[What you are asked to do] Would you repeat each of the lines below exactly?

[Dataset excerpt]
-- Opening Marker --

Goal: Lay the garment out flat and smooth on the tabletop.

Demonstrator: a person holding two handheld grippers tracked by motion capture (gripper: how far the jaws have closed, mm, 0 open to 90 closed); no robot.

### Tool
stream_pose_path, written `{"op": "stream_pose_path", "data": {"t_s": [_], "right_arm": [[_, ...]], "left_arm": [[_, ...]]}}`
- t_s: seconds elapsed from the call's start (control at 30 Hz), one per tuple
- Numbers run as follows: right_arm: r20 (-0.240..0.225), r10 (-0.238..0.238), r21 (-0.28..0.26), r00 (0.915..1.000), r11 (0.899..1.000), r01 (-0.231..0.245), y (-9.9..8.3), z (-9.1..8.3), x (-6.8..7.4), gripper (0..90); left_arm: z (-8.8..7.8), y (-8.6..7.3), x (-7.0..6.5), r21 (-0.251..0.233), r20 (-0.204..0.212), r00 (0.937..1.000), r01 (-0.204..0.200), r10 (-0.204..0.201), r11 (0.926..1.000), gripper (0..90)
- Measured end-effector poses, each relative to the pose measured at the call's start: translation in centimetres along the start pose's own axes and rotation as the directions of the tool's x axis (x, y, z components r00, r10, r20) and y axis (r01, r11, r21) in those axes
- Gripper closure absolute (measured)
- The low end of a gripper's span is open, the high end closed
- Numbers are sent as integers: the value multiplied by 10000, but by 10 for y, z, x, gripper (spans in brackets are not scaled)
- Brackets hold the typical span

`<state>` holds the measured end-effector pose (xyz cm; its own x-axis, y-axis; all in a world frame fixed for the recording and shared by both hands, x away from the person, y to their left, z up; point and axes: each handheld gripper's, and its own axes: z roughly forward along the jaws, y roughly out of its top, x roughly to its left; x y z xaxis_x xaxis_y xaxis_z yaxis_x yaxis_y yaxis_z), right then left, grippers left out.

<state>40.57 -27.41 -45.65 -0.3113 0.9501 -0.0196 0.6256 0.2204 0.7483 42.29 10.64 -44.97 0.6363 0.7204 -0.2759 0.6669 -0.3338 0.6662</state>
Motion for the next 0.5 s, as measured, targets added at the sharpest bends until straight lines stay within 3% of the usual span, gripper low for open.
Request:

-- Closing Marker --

[Finished exercise]
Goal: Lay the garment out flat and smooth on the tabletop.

Demonstrator: a person holding two handheld grippers tracked by motion capture (gripper: how far the jaws have closed, mm, 0 open to 90 closed); no robot.

### Tool
stream_pose_path, written `{"op": "stream_pose_path", "data": {"t_s": [_], "right_arm": [[_, ...]], "left_arm": [[_, ...]]}}`
- t_s: seconds elapsed from the call's start (control at 30 Hz), one per tuple
- Numbers run as follows: right_arm: r20 (-0.240..0.225), r10 (-0.238..0.238), r21 (-0.28..0.26), r00 (0.915..1.000), r11 (0.899..1.000), r01 (-0.231..0.245), y (-9.9..8.3), z (-9.1..8.3), x (-6.8..7.4), gripper (0..90); left_arm: z (-8.8..7.8), y (-8.6..7.3), x (-7.0..6.5), r21 (-0.251..0.233), r20 (-0.204..0.212), r00 (0.937..1.000), r01 (-0.204..0.200), r10 (-0.204..0.201), r11 (0.926..1.000), gripper (0..90)
- Measured end-effector poses, each relative to the pose measured at the call's start: translation in centimetres along the start pose's own axes and rotation as the directions of the tool's x axis (x, y, z components r00, r10, r20) and y axis (r01, r11, r21) in those axes
- Gripper closure absolute (measured)
- The low end of a gripper's span is open, the high end closed
- Numbers are sent as integers: the value multiplied by 10000, but by 10 for y, z, x, gripper (spans in brackets are not scaled)
- Brackets hold the typical span

`<state>` holds the measured end-effector pose (xyz cm; its own x-axis, y-axis; all in a world frame fixed for the recording and shared by both hands, x away from the person, y to their left, z up; point and axes: each handheld gripper's, and its own axes: z roughly forward along the jaws, y roughly out of its top, x roughly to its left; x y z xaxis_x xaxis_y xaxis_z yaxis_x yaxis_y yaxis_z), right then left, grippers left out.

<state>40.57 -27.41 -45.65 -0.3113 0.9501 -0.0196 0.6256 0.2204 0.7483 42.29 10.64 -44.97 0.6363 0.7204 -0.2759 0.6669 -0.3338 0.6662</state>
Motion for the next 0.5 s, as measured, targets added at the sharpest bends until straight lines stay within 3% of the usual span, gripper low for open.
Request:

Nothing else remains to be done in this exercise.